> EXERCISE BRIEF:
An exact reproduction of the listing, minus the pictures, is the required output.

> MATERIAL PROVIDED:
*** Begin section ***
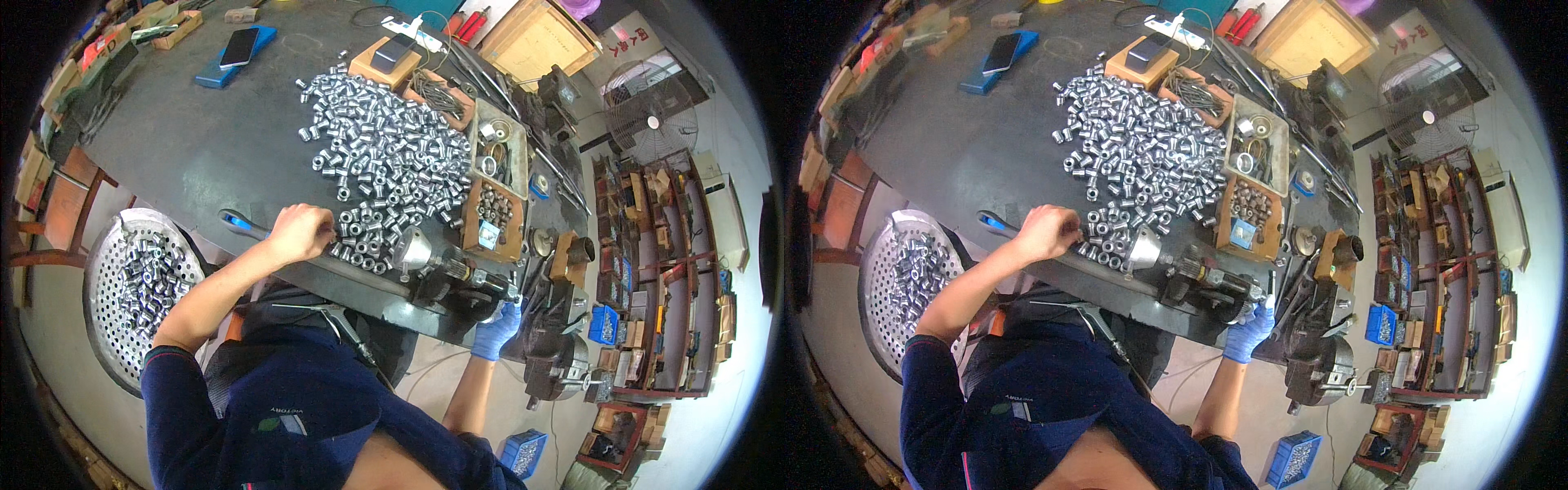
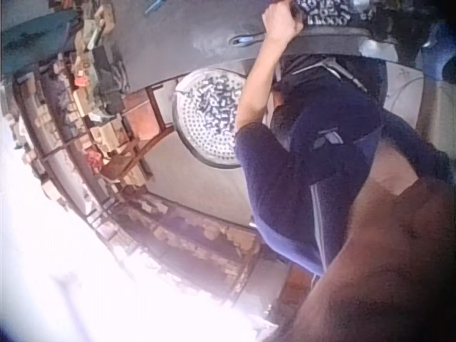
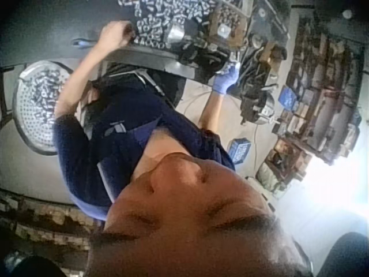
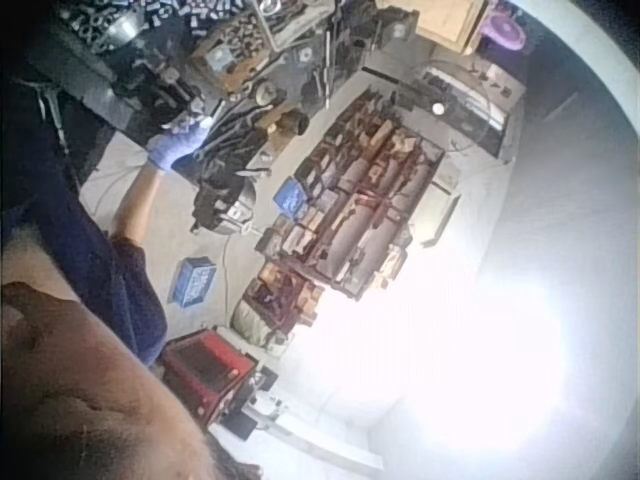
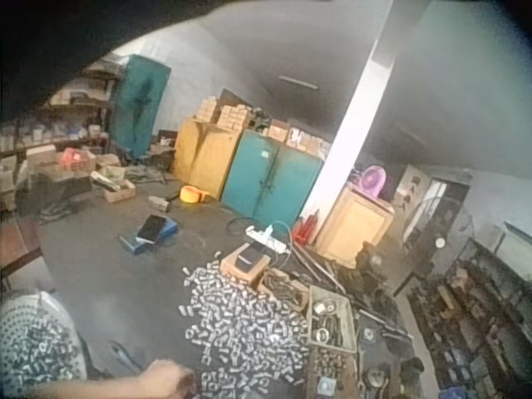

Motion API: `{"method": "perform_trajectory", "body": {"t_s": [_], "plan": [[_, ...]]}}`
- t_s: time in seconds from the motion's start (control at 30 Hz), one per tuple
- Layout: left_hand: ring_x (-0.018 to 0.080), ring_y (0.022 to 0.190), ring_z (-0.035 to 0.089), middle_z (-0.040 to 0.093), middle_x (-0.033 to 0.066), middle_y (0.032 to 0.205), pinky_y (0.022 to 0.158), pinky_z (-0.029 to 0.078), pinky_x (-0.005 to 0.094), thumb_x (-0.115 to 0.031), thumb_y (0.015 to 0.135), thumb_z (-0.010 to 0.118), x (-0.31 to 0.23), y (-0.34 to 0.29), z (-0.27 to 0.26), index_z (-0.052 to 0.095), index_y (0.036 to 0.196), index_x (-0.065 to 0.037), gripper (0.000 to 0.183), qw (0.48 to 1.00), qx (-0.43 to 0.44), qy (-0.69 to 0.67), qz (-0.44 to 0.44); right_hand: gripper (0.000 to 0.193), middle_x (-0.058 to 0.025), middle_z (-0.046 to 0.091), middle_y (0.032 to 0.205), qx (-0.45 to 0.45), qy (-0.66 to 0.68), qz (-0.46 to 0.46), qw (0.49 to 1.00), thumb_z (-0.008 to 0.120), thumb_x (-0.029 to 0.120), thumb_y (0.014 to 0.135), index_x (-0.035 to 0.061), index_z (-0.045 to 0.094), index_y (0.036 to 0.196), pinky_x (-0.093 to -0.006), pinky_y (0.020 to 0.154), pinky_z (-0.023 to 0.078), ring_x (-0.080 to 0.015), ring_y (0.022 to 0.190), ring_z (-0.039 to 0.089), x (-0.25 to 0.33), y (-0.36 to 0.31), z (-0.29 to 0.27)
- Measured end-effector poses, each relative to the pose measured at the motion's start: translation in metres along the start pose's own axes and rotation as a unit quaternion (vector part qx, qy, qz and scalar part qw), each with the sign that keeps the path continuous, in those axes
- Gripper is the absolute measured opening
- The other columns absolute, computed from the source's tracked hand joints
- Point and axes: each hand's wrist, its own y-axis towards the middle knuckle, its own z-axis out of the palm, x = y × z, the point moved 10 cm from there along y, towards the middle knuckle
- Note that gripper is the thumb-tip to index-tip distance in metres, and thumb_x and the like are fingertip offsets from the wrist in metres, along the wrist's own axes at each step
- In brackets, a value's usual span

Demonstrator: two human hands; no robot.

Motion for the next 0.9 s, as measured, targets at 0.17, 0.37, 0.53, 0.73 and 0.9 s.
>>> {"method": "perform_trajectory", "body": {"t_s": [0.17,0.37,0.53,0.73,0.9], "plan": [[0.0305,0.071,0.061,0.062,0.0120,0.069,0.063,0.047,0.0403,-0.022,0.068,0.067,0.005,0.006,0.009,0.061,0.072,-0.008,0.016,0.997,0.040,0.024,-0.056,0.028,0.0017,0.048,0.053,-0.003,0.001,0.013,1.000,0.053,0.033,0.086,0.0050,0.056,0.083,-0.0186,0.033,0.030,-0.0055,0.038,0.038,0.000,-0.003,0.009],[0.0294,0.067,0.060,0.062,0.0107,0.067,0.059,0.047,0.0387,-0.018,0.068,0.065,0.000,0.005,-0.002,0.059,0.073,-0.007,0.013,1.000,-0.018,0.015,0.006,0.030,0.0020,0.049,0.054,0.011,-0.005,0.006,1.000,0.053,0.033,0.086,0.0037,0.056,0.087,-0.0181,0.034,0.030,-0.0052,0.037,0.038,0.000,-0.001,0.006],[0.0313,0.066,0.059,0.061,0.0100,0.070,0.059,0.047,0.0398,-0.015,0.068,0.063,-0.008,-0.003,-0.016,0.058,0.072,-0.006,0.011,0.986,-0.070,0.138,0.056,0.034,-0.0090,0.058,0.095,0.090,0.017,0.048,0.995,0.053,0.030,0.083,0.0032,0.056,0.104,-0.0351,0.077,0.043,-0.0214,0.084,0.054,-0.009,0.010,-0.010],[0.0216,0.060,0.059,0.060,0.0074,0.070,0.058,0.046,0.0332,-0.008,0.070,0.061,-0.006,0.000,-0.008,0.054,0.079,-0.003,0.012,0.997,0.011,-0.073,0.020,0.037,-0.0116,0.060,0.104,0.090,0.026,0.050,0.994,0.054,0.029,0.083,0.0033,0.055,0.108,-0.0403,0.085,0.046,-0.0253,0.095,0.057,-0.009,0.010,-0.012],[0.0099,0.066,0.056,0.058,0.0059,0.073,0.063,0.045,0.0246,0.002,0.074,0.059,-0.079,-0.003,-0.024,0.053,0.098,0.003,0.025,0.880,0.073,-0.459,0.100,0.037,-0.0115,0.059,0.105,0.093,0.042,0.051,0.993,0.053,0.029,0.083,0.0035,0.055,0.109,-0.0408,0.086,0.046,-0.0256,0.096,0.057,-0.010,0.012,-0.018]]}}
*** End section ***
> ANSWER TO THIS PROBLEM:
Motion API: `{"method": "perform_trajectory", "body": {"t_s": [_], "plan": [[_, ...]]}}`
- t_s: time in seconds from the motion's start (control at 30 Hz), one per tuple
- Layout: left_hand: ring_x (-0.018 to 0.080), ring_y (0.022 to 0.190), ring_z (-0.035 to 0.089), middle_z (-0.040 to 0.093), middle_x (-0.033 to 0.066), middle_y (0.032 to 0.205), pinky_y (0.022 to 0.158), pinky_z (-0.029 to 0.078), pinky_x (-0.005 to 0.094), thumb_x (-0.115 to 0.031), thumb_y (0.015 to 0.135), thumb_z (-0.010 to 0.118), x (-0.31 to 0.23), y (-0.34 to 0.29), z (-0.27 to 0.26), index_z (-0.052 to 0.095), index_y (0.036 to 0.196), index_x (-0.065 to 0.037), gripper (0.000 to 0.183), qw (0.48 to 1.00), qx (-0.43 to 0.44), qy (-0.69 to 0.67), qz (-0.44 to 0.44); right_hand: gripper (0.000 to 0.193), middle_x (-0.058 to 0.025), middle_z (-0.046 to 0.091), middle_y (0.032 to 0.205), qx (-0.45 to 0.45), qy (-0.66 to 0.68), qz (-0.46 to 0.46), qw (0.49 to 1.00), thumb_z (-0.008 to 0.120), thumb_x (-0.029 to 0.120), thumb_y (0.014 to 0.135), index_x (-0.035 to 0.061), index_z (-0.045 to 0.094), index_y (0.036 to 0.196), pinky_x (-0.093 to -0.006), pinky_y (0.020 to 0.154), pinky_z (-0.023 to 0.078), ring_x (-0.080 to 0.015), ring_y (0.022 to 0.190), ring_z (-0.039 to 0.089), x (-0.25 to 0.33), y (-0.36 to 0.31), z (-0.29 to 0.27)
- Measured end-effector poses, each relative to the pose measured at the motion's start: translation in metres along the start pose's own axes and rotation as a unit quaternion (vector part qx, qy, qz and scalar part qw), each with the sign that keeps the path continuous, in those axes
- Gripper is the absolute measured opening
- The other columns absolute, computed from the source's tracked hand joints
- Point and axes: each hand's wrist, its own y-axis towards the middle knuckle, its own z-axis out of the palm, x = y × z, the point moved 10 cm from there along y, towards the middle knuckle
- Note that gripper is the thumb-tip to index-tip distance in metres, and thumb_x and the like are fingertip offsets from the wrist in metres, along the wrist's own axes at each step
- In brackets, a value's usual span

Demonstrator: two human hands; no robot.

Motion for the next 0.9 s, as measured, targets at 0.17, 0.37, 0.53, 0.73 and 0.9 s.
>>> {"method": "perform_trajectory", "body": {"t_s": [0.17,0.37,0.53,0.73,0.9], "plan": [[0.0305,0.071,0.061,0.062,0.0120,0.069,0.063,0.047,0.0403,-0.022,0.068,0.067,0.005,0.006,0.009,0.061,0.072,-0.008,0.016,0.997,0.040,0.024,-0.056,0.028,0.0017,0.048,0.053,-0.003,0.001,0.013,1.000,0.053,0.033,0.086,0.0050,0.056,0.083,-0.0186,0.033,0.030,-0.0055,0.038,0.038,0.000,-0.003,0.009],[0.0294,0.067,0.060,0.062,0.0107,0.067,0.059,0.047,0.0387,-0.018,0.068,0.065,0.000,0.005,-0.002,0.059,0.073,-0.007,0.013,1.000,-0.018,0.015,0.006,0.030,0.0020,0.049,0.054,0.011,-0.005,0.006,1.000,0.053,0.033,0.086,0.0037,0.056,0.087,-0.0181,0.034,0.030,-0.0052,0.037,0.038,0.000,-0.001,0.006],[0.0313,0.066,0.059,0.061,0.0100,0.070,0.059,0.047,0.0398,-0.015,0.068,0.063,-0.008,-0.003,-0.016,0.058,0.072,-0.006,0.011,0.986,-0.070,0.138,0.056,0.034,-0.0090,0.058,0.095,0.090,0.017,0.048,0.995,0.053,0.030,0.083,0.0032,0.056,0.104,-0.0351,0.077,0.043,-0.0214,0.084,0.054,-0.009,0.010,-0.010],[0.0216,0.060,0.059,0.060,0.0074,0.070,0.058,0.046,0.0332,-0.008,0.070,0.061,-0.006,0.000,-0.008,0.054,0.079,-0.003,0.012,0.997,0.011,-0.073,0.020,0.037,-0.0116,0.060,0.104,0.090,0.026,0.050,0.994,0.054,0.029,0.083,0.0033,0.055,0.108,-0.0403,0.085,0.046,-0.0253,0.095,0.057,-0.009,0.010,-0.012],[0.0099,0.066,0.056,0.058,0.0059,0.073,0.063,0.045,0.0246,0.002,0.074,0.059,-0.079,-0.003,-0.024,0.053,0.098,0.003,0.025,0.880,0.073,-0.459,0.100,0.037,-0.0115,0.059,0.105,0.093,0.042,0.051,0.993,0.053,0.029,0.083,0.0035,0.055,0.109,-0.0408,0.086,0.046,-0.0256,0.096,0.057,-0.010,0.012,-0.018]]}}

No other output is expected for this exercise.